If a company owns formulae or designs that can be patented, it is simple to do so, but many firms forget that owning a patent is not an automatic way to secure profits. Legally, a patent only prevents someone else from copying an idea; it does not guarantee that the patent owner will benefit. To ensure success flows from a patent, firms must actively invest in other capabilities such as manufacturing, distribution and sales to ensure that actual products are created. Failure to do so while a patent slowly expires not only reduces the potential returns but, because a patent actually puts a company’s knowledge in the public domain, may also spur rivals to innovate further, making the patent obsolete. Frustratingly, a patent may actually require its owner to become even more innovative, particularly if there are possible substitute inventions.

Companies with low entry barriers must innovate constantly to protect revenues from older products (eg, search engines) being eroded by competitors. Similarly, these innovations must lead to real new products. For example, Google has implemented this strategy and is branching out from being a search engine to providing internet-based knowledge management and solutions.

If the key issues in the industry are the rapid pace of research breakthroughs, quick knowledge diffusion and short product lifecycles, then relying on patents alone may simply hand the advantage to competitors by delaying the roll-out of a product. Although harder to implement, measures such as secrecy can work if coupled with lead time management and excellence in design capability. Secrecy may seem like a strange strategy in a world where knowledge moves quickly and keeping a secret appears to be impossible. However, Switzerland leads the world in the design of precision instruments, and this industry grew at a time when knowledge diffusion was rapid owing to the network-like structure of the emerging industry. The movement of staff between firms was also frequent, meaning that an individual firm could not count on holding the knowledge advantage for long. The benefit of doing business in this manner in an emerging industry was that overall expertise and knowledge grew rapidly, allowing Swiss companies to become leaders in the field. It was only when the pace of innovation began to slow that the use of patents became more widespread. This is common sense: a patent stops a company’s rival copying its design, but in a world where designs are changing rapidly the best way for a rival to secure an advantage is not to copy the company’s (probably outdated) design, but to invest in its own. It is only once a technology becomes mature that the benefits of patent protection begin to be realised.

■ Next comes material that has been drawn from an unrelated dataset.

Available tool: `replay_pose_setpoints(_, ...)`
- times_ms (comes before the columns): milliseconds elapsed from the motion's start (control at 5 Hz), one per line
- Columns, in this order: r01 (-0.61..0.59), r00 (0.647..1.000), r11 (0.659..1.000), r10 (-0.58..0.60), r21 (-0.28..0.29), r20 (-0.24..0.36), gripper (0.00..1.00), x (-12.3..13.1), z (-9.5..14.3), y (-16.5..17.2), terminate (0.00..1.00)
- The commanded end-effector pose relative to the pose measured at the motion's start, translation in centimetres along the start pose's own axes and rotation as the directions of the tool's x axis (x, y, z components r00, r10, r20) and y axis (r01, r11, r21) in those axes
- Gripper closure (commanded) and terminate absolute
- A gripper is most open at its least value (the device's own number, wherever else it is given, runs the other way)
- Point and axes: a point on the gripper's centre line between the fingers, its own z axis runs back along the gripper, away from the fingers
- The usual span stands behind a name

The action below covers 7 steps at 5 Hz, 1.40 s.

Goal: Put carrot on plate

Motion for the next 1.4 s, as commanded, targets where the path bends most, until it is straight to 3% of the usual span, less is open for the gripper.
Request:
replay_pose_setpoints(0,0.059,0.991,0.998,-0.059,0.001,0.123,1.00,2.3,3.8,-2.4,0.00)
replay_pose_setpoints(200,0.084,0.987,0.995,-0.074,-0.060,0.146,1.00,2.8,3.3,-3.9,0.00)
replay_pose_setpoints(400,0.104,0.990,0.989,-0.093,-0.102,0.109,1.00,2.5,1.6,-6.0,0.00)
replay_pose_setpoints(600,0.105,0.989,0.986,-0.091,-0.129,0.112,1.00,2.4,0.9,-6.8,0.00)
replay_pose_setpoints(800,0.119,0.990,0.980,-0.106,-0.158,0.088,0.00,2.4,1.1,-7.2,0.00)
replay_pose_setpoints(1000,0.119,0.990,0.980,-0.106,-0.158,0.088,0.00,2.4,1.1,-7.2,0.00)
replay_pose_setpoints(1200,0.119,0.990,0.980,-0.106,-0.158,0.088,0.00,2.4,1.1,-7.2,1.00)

Intellectual property is made valuable by an enforcement regime. Without such a regime IP goods with be valueless since it costs nothing to copy knowledge once created and, in perfect markets, prices equate with marginal costs. However, it does not follow that rigorous litigation and over-zealous licensing are necessarily the best way to generate value from intellectual property, although they may protect it.

Conclusions

In terms of measuring the value of intangible property, there are many established techniques that use a combination of actual sales forecasting, probabilistic modelling for the pay-offs from a patent portfolio and historical analysis. However, many companies overlook a key feature of their own organisation – namely, their own organisation. The architecture of a company, both internally and externally (including its reporting structures, incentive mechanisms and know-how), is itself a source of intellectual property and contributes to the creation of other intellectual property. Consider the Eli Lilly example – either the markets were wildly irrational with respect to the company or there was some other embedded intellectual property that the company had not appreciated. This could have been the business processes and structures that contribute to the identification of the intellectual property beyond the established and reported research programme.

Intellectual property has always been important, but companies have only just begun to look beyond the traditional sources of intellectual property and the mechanisms for exploiting it. As they do, they will be faced with a multitude of considerations and challenges.